This post is based on an internal document first written in 2015. Some information might be sketchy, dated or incomplete, but we figured there are benefits to making it public so people interested in FRI will get a better understanding of the considerations we are currently investigating.
FRI’s mission is to identify the best intervention(s) for suffering reducers to work on. Figuring out the long-term consequences of our actions is tricky, such that we are often left with significant uncertainty about the value – sometimes even the sign – of a particular intervention. The past rate at which we have uncovered crucial considerations suggests that more research on prioritization is still very valuable and likely to remain so for years. However, in order to not get stuck with research indefinitely, we will have to eventually focus our efforts on an intervention directly targeted at improving the future. Therefore, besides efforts to grow FRI, it is important to already pursue time-sensitive “capacity building” – connecting with more committed altruists, gathering resources, reputation, etc. – in order to get into a position where a clear “path to impact (PTI)” – the concrete intervention that future FRI thinks is more valuable than further research1 – can eventually be tackled with maximum force.
We do not yet know what our PTI(s) will be, which is why it makes sense to pursue a flexible approach focused on movement building and further research. But we should already be in a position to make competent guesses on the matter, and this is important, because depending on our current assessment of plausible PTIs and how likely we will be pursue each of them, we might have reason to already adjust our movement building strategy.
- Top PTI candidates per category and conditions that would favor them
- Thoughts on haste and timeline considerations
- Some tentative conclusions
The intent of this document is to sketch the broad categories of PTIs we currently consider likely, in order to then determine the most important subgoals to optimize for in our movement building.

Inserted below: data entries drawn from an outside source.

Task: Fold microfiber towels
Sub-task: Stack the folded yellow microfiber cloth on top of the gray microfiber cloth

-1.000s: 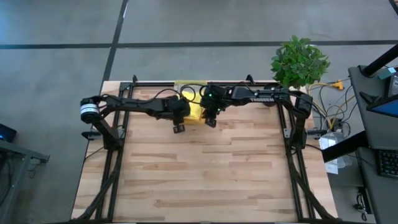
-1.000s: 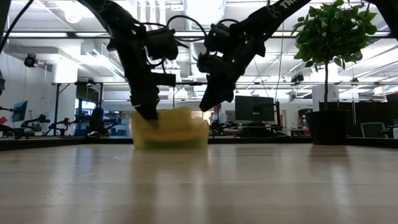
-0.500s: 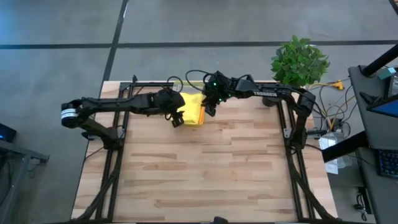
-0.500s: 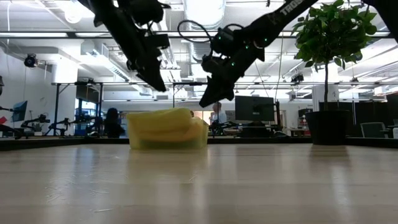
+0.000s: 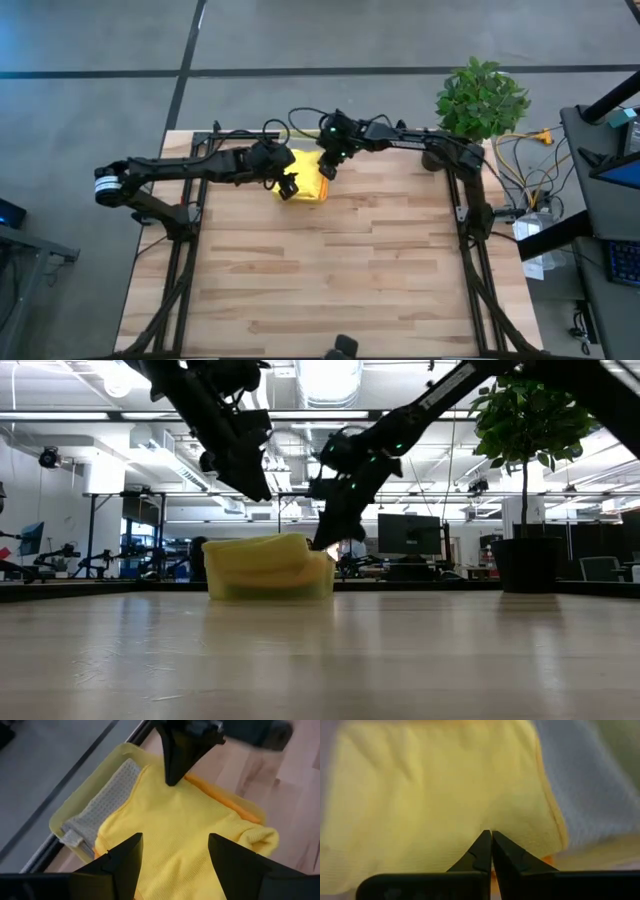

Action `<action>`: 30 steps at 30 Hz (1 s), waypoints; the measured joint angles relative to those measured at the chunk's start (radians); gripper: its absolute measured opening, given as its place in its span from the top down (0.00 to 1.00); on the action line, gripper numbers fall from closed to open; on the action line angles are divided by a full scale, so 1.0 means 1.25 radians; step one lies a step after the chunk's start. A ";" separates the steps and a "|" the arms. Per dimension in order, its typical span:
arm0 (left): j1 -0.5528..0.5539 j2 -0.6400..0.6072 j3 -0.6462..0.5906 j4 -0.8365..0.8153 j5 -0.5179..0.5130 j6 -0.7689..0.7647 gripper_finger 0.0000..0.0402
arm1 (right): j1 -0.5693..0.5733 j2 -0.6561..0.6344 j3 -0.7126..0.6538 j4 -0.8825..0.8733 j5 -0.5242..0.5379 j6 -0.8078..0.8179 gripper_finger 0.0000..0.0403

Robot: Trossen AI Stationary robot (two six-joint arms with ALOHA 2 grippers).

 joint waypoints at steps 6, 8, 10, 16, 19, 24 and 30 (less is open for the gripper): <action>0.000 0.001 -0.001 -0.001 0.000 -0.015 0.47 | -0.002 0.105 0.160 -0.192 0.006 -0.003 0.98; 0.000 0.002 -0.001 0.000 0.009 -0.017 0.47 | -0.002 0.109 0.188 -0.212 0.007 0.000 0.98; 0.000 0.005 -0.001 0.000 0.053 -0.022 0.47 | -0.002 0.092 0.194 -0.221 0.014 0.011 0.98; 0.000 0.067 -0.002 0.003 0.202 -0.098 0.53 | -0.002 -0.020 0.173 -0.274 0.081 0.020 0.98; 0.000 0.110 -0.002 0.014 0.246 -0.101 0.61 | -0.001 -0.093 0.144 -0.287 0.092 0.020 0.98; 0.000 0.173 0.013 0.036 0.266 -0.102 0.83 | 0.009 -0.227 0.062 -0.281 0.128 0.064 0.98; 0.000 0.231 0.016 0.113 0.314 -0.101 0.98 | 0.020 -0.371 -0.064 -0.266 0.210 0.123 0.98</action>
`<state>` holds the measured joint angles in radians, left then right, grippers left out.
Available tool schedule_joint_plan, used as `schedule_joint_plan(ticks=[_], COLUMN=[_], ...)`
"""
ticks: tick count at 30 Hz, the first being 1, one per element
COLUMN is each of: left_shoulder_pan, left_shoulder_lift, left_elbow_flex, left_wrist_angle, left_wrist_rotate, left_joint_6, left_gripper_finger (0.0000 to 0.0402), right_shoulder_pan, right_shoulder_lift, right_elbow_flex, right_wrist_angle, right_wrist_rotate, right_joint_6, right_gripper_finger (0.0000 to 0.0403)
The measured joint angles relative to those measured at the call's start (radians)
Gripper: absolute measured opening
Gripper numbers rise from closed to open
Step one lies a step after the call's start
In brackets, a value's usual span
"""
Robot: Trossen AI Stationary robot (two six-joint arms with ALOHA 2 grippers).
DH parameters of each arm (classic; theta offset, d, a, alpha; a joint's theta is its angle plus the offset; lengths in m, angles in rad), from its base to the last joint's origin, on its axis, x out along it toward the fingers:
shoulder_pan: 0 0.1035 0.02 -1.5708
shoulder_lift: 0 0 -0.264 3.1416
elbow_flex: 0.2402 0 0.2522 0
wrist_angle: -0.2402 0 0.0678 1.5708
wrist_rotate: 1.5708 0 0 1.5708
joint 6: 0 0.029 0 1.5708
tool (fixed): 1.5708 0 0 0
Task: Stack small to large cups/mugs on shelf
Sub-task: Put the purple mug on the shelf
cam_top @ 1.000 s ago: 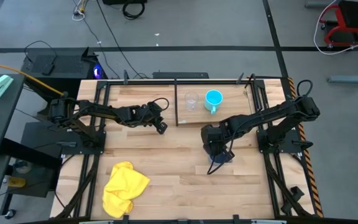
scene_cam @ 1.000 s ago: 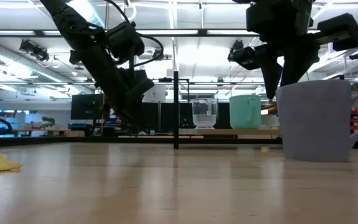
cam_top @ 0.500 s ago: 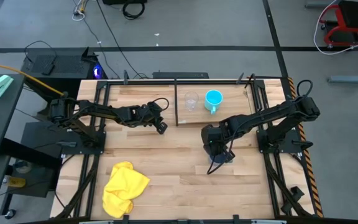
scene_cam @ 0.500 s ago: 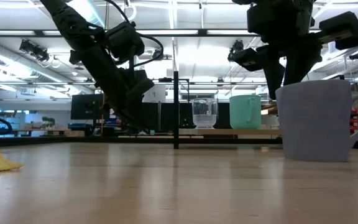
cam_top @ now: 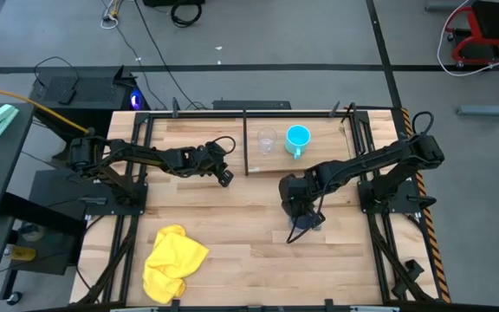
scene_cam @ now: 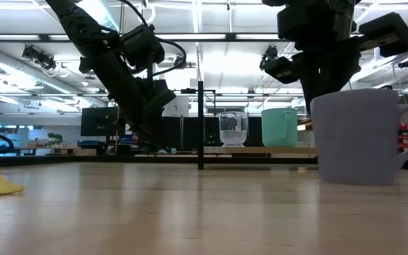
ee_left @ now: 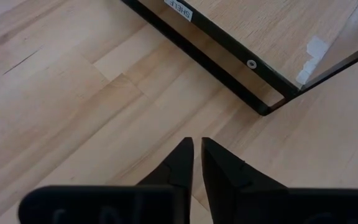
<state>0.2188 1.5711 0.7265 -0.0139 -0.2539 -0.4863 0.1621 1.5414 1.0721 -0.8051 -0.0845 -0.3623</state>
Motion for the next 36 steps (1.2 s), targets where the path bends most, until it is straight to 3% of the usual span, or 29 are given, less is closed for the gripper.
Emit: schedule_joint_plan(ticks=[5, 18, 29, 36], left_shoulder_pan=[0.0, 0.0, 0.0, 0.0], left_shoulder_lift=[0.0, 0.0, 0.0, 0.0], left_elbow_flex=[0.0, 0.0, 0.0, 0.0], left_wrist_angle=[0.0, 0.0, 0.0, 0.0], left_wrist_rotate=[0.0, 0.0, 0.0, 0.0], left_joint_6=[0.0, 0.0, -0.001, -0.001], left_gripper_finger=[0.003, 0.0035, 0.0021, 0.0028], right_shoulder_pan=[0.0, -0.004, -0.02, -0.163], right_shoulder_lift=[-0.001, -0.033, -0.116, -0.187], right_elbow_flex=[0.0, 0.001, 0.19, 0.298], right_wrist_angle=[0.004, -0.033, -0.355, -0.572], right_wrist_rotate=[-0.003, 0.041, 0.171, 0.19], right_joint_6=[0.013, 0.264, 0.38, 0.447], right_gripper_finger=[0.0011, 0.0004, 0.0003, 0.0002])
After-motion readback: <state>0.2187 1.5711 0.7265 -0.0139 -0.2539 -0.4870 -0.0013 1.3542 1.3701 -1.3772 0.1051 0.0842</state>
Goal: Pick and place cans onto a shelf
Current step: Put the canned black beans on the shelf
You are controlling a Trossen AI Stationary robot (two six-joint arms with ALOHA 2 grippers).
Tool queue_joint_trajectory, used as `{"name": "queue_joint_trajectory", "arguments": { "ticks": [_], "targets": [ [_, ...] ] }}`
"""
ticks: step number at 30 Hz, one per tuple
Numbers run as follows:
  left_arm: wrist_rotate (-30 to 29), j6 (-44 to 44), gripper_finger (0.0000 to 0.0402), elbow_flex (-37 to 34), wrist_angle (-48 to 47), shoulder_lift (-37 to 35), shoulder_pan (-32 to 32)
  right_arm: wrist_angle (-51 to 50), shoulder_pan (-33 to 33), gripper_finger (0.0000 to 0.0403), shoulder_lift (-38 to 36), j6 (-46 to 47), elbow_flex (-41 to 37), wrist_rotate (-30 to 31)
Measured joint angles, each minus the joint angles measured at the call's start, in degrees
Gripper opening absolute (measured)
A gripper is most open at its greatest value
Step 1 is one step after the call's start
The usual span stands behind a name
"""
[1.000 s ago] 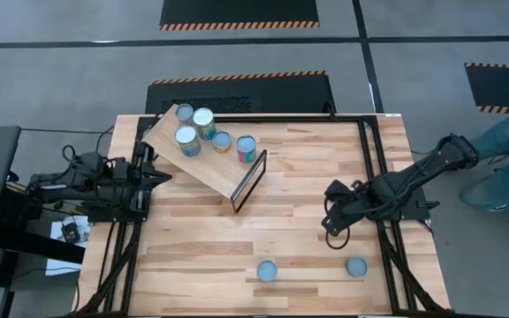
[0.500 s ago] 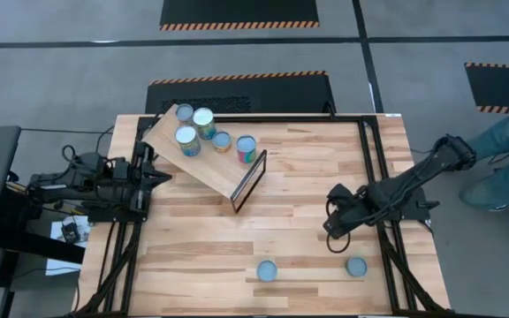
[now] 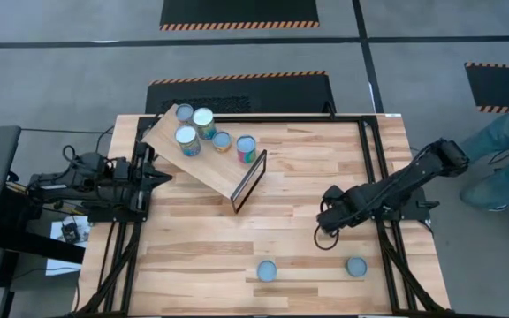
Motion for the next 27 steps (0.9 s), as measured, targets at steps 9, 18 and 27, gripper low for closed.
{"name": "queue_joint_trajectory", "arguments": {
  "ticks": [9, 18, 27],
  "targets": [
    [0.0, 0.0, 0.0004, 0.0, 0.1, 0.0, 0.0, 6.6, -1.1, 0.0190, -4.7, 4.2, -8.4, -0.5],
    [0.0, -0.1, 0.0004, 0.0, 0.1, 0.0, 0.0, 10.9, -2.6, 0.0208, -2.6, 4.3, -12.5, 1.9],
    [0.4, -0.1, 0.0004, 0.0, 0.2, 0.0, 0.0, 16.4, -4.1, 0.0145, -2.4, 3.1, -15.7, 2.8]
  ]
}}
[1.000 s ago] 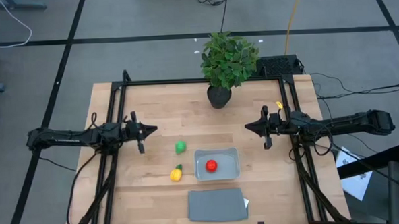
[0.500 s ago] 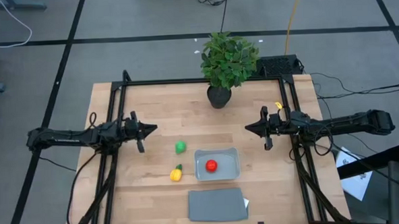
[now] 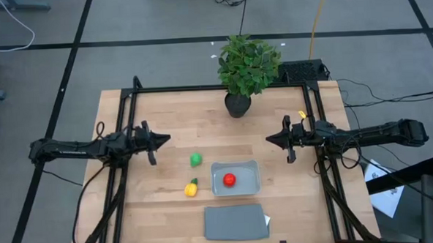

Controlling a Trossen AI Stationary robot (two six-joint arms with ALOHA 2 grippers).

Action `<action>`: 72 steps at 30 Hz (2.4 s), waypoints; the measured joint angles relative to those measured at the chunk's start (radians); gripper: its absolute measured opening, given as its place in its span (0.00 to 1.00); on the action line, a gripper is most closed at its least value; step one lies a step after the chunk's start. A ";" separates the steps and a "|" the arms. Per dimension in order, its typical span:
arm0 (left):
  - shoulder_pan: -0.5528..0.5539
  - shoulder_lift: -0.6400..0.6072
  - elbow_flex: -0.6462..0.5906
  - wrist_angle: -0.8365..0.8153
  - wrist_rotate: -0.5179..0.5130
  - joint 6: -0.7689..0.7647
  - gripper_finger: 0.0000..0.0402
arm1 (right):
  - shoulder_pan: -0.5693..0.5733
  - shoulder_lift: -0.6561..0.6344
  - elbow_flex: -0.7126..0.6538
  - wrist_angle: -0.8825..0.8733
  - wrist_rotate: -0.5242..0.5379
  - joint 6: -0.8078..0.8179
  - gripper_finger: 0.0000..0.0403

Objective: Pick and placing Produce into tupperware
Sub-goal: Put the pear into the gray bin

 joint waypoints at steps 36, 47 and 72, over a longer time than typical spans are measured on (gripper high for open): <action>-0.177 0.435 0.334 -0.222 0.064 -0.297 0.06 | 0.000 0.000 0.000 -0.004 -0.004 -0.020 0.00; -0.171 0.664 0.540 -0.481 -0.054 -0.325 0.06 | 0.000 0.000 0.000 -0.022 -0.004 -0.039 0.00; -0.082 1.036 0.553 -0.398 0.085 -0.661 0.78 | 0.000 0.001 0.000 -0.023 -0.004 -0.043 0.00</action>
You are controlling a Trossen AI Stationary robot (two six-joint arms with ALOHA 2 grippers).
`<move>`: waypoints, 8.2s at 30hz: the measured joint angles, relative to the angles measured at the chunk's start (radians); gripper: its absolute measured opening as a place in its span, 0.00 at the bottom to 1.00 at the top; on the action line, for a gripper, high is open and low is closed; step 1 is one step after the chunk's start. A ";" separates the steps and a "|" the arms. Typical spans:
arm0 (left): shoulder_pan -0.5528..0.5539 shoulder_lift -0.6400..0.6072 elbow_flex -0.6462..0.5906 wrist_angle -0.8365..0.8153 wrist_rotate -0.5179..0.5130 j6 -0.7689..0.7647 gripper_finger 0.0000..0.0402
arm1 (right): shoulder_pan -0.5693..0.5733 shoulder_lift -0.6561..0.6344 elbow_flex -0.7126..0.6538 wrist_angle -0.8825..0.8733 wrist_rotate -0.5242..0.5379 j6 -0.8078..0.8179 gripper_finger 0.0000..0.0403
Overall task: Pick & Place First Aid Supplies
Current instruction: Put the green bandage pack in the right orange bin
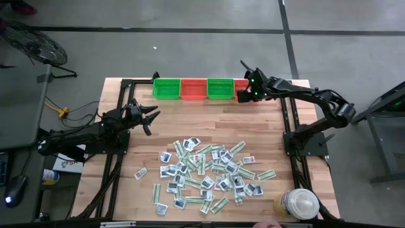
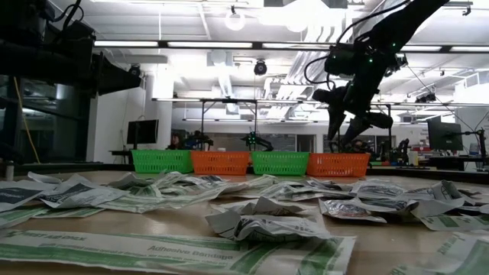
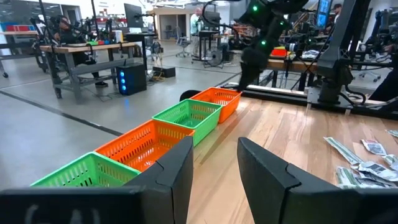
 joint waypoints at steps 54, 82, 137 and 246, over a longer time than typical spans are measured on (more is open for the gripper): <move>0.000 0.000 0.000 0.000 0.000 0.000 0.30 | 0.682 0.252 0.004 -0.222 -0.032 0.200 0.42; 0.000 0.000 0.000 0.000 0.000 0.000 0.30 | 0.653 0.163 -0.005 -0.215 -0.029 0.184 0.00; 0.000 0.000 0.000 0.000 0.000 0.000 0.30 | -0.038 -0.072 0.000 -0.028 0.188 0.174 0.00; 0.000 0.000 0.000 0.000 0.000 0.000 0.30 | 1.245 0.109 0.000 -0.497 -0.274 1.121 0.38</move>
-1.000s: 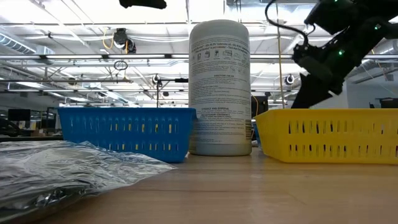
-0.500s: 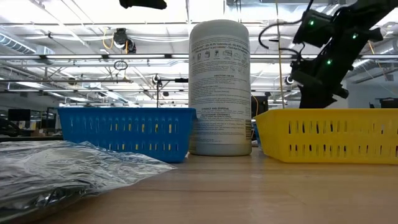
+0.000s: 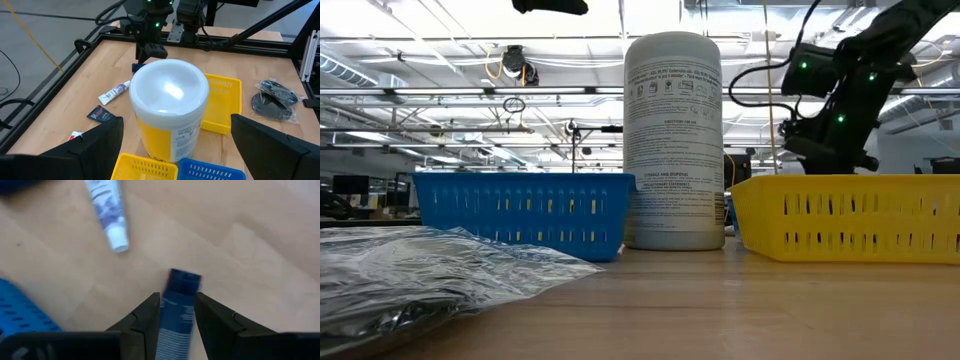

Examples being: monetary resources, committed altruists, people with talent in AI safety, societal reputation, reputation within the effective-altruist (EA) community, timing of all of it (are there haste considerations anywhere?), etc.
We start by sorting all plausible PTIs into logically exhaustive categories. The idea here is that by categorizing them, we make it less likely that we miss something important. One obvious distinction is whether we focus on short-term vs long-term consequences. Then, given that within the long-term branch, most of the expected value comes from outcomes that are somehow about affecting the way AI2 scenarios unfold, we can distinguish four different ways of affecting AI-related outcomes:
- Far future
- Influencing whether AI happens at all
- Influencing whether AI will be controlled or not
- Improving controlled AI outcomes
- Improving uncontrolled AI outcomes
(Of course, this categorization is not the only way of looking at it.) It should be noted that some possible interventions in these categories might turn out to be a bad idea to focus on: For instance, decreasing the probability that AI takeoff happens at all would be bad for reasons of cooperation (even if it overall decreased suffering), as a lot of people care strongly about utopian outcomes that require value-aligned AI.
Top PTI candidates per category and conditions that would favor them
This section is going to list some plausible PTI candidates for each category. The ideas listed are not meant to be conclusive or even particularly promising, but they give an overview on the sort of interventions we are considering.
The category as a whole: Short-term interventions might become our PTI if we ever place a high likelihood on “doom soon,” e.g. as the explanation to the Fermi paradox, or because we think most of our copies are in short-lived simulations. Another reason for focusing on the short term is if years of research fail to bring about more clarity to the uncertainties of the far-future picture. Finally, short-term interventions become appealing if we decide that the general impacts of our decision algorithms throughout the multiverse dominate the specific impacts that our copies have in such a way that short-term actions seem favored.
Plausible, concrete interventions:
- (e.g.) humane fish slaughter
- something related to wild-animal suffering
Influencing whether AI happens at all
The category as a whole: Approaches within this category have to be designed carefully to avoid greatly harming other value systems. Actively decreasing the probability of AI takeoff happening at all is for instance prohibited by considerations about cooperation: Even if it seemed positive, it would be important to find another intervention that is also positive and less opposed to other people’s interests.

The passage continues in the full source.